苦手な人とは、どのような距離感で接するべきか。精神科医の藤野智哉さんは「『平等に接する』とか『誰とでも仲良く』と学校で教えられてきたかもしれないが、これらは実は嘘である。いじめを受けた子はいじめた子と仲良くはできないし、そんなことをしたら、その子がいちばん大切な『自分』と仲良くなれなくなってしまう。グループの中で一人だけと距離をとるのが難しい場合、グループからはずれるのも1つの手だ」という――。
※本稿は、藤野智哉『「そのままの自分」を生きてみる 精神科医が教える心がラクになるコツ』(ディスカヴァー・トゥエンティワン)の一部を再編集したものです。
正面から受け止めなくていい言葉
本稿は、つらさや悩みのもとになりがちな「他人とのかかわり」についてのお話です。しんどさや悩みの要因は、ついつい「他人の目」を気にしていたり、他人と比べてしまっていたりするから、ということも多いのではないでしょうか。
「それでいいの?」などと人から言われて傷ついたり、まわりの行動を見て「みんなできているのに、私はできてない」と悩んだり。
「他人を気にしすぎないこと」について、本稿ではお話しできたらと思います。
たとえば、「机の上がけっこう汚いよね」「最近、太ったんじゃない?」とズケズケ言ってくる同僚がいたとします。
そのとおりだけど、そんなふうにストレートに言わなくても、とモヤモヤが止まらない……なんてことありますよね。
世の中には、正面から受け止めなくていい言葉があります。
これを知っているだけで少し自分の受けるダメージを減らせると思います。
世の中にいるすべての人が、気配りができるとはかぎりません。
なかには相手の気持ちがわからない人もいるし、ひょっとしたら嫉妬で言っているかもしれない。

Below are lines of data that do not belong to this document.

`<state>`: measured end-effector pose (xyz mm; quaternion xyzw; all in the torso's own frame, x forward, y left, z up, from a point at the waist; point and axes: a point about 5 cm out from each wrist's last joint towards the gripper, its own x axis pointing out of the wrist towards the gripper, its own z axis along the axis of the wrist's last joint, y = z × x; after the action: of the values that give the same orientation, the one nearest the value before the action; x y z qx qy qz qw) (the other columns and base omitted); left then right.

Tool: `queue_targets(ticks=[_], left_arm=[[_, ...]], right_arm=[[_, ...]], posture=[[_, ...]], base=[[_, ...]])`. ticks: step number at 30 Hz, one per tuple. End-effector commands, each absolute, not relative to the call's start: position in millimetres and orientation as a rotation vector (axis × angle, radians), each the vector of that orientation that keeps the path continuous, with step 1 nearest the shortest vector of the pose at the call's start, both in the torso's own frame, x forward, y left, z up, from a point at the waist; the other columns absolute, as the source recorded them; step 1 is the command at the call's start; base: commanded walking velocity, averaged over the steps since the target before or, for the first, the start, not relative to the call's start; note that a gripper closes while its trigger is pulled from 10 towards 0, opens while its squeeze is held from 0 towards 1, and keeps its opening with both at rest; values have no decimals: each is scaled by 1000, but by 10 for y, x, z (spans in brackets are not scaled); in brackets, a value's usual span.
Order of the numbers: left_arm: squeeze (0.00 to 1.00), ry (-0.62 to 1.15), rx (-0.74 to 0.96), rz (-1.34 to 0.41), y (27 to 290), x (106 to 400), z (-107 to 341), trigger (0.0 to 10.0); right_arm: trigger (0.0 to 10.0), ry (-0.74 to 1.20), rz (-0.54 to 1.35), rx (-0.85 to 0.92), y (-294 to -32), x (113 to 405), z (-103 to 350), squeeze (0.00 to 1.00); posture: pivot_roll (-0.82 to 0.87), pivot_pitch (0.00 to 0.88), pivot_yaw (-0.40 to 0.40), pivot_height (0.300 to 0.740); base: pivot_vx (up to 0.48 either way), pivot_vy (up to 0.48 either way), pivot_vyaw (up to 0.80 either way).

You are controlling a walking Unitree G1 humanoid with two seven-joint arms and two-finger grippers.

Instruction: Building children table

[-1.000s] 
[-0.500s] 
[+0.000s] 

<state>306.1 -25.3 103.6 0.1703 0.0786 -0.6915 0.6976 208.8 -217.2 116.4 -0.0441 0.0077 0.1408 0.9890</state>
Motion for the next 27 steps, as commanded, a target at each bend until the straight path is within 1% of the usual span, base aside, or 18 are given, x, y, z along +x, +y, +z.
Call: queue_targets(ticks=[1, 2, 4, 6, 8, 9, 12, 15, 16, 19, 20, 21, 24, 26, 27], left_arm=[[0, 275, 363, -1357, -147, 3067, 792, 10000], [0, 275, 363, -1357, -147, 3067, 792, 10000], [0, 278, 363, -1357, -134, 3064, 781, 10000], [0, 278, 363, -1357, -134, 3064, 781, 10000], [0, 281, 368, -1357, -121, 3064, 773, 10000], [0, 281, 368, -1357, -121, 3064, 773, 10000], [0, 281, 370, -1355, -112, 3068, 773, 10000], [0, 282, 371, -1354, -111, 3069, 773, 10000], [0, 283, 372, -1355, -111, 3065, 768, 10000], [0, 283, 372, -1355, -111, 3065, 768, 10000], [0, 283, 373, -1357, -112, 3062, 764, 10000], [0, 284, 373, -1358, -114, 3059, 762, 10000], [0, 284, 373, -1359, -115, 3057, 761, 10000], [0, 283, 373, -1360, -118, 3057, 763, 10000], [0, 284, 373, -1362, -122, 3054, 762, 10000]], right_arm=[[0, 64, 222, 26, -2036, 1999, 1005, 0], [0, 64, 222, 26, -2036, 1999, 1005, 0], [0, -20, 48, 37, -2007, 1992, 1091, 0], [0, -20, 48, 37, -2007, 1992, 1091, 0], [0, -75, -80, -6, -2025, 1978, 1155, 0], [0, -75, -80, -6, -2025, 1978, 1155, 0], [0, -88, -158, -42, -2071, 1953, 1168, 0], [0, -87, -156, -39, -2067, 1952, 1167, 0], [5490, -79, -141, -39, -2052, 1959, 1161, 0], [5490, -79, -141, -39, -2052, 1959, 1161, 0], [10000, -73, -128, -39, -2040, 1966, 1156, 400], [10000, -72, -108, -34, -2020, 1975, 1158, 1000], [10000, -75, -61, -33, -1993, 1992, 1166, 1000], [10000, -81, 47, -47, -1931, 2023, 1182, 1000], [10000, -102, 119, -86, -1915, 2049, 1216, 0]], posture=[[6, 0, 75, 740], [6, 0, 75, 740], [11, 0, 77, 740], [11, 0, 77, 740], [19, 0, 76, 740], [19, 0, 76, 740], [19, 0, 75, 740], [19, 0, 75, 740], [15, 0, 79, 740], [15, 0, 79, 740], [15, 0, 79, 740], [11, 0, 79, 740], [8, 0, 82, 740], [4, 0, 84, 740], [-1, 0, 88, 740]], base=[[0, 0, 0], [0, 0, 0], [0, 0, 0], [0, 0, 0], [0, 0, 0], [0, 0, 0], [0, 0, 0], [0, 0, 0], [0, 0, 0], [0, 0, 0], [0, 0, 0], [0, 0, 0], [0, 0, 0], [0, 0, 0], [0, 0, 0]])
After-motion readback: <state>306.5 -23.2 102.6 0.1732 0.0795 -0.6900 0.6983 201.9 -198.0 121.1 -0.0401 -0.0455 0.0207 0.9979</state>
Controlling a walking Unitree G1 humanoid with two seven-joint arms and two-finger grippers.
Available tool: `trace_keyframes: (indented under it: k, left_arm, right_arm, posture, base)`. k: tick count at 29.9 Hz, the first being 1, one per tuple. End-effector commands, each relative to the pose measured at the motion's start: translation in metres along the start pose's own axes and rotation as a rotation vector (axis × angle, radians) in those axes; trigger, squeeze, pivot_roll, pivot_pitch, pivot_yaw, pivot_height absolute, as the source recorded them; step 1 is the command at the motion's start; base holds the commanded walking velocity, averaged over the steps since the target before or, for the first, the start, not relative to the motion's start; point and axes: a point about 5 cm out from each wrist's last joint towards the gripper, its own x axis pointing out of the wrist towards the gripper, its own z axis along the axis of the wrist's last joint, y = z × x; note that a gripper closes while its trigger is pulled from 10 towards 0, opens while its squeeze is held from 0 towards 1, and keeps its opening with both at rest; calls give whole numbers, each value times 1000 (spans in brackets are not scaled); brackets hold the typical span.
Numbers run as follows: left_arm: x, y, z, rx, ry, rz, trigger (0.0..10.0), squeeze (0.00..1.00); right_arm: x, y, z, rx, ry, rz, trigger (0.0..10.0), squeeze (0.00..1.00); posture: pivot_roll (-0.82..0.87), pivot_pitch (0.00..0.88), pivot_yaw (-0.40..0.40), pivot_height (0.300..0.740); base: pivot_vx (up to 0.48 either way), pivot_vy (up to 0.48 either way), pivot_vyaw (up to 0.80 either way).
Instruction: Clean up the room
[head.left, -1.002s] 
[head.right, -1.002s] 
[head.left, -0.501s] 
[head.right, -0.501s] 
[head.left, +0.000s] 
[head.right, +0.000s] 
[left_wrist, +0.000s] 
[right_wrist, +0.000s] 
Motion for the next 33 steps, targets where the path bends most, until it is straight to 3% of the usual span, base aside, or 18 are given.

別のことで機嫌が悪くて、八つ当たりで言いやすい人に言っているだけということだってあります。
そのうえ、「最近、太ったんじゃない?」と言ってくる人の言葉をストレートに受け止めてダイエットしたとしても、「その色の洋服、あんまり似合ってないね」「シミが増えたんじゃない?」なんて、さらなるネガティブな指摘をしてくることも十分ありえます。
こちらのできることは「真に受けないこと」です。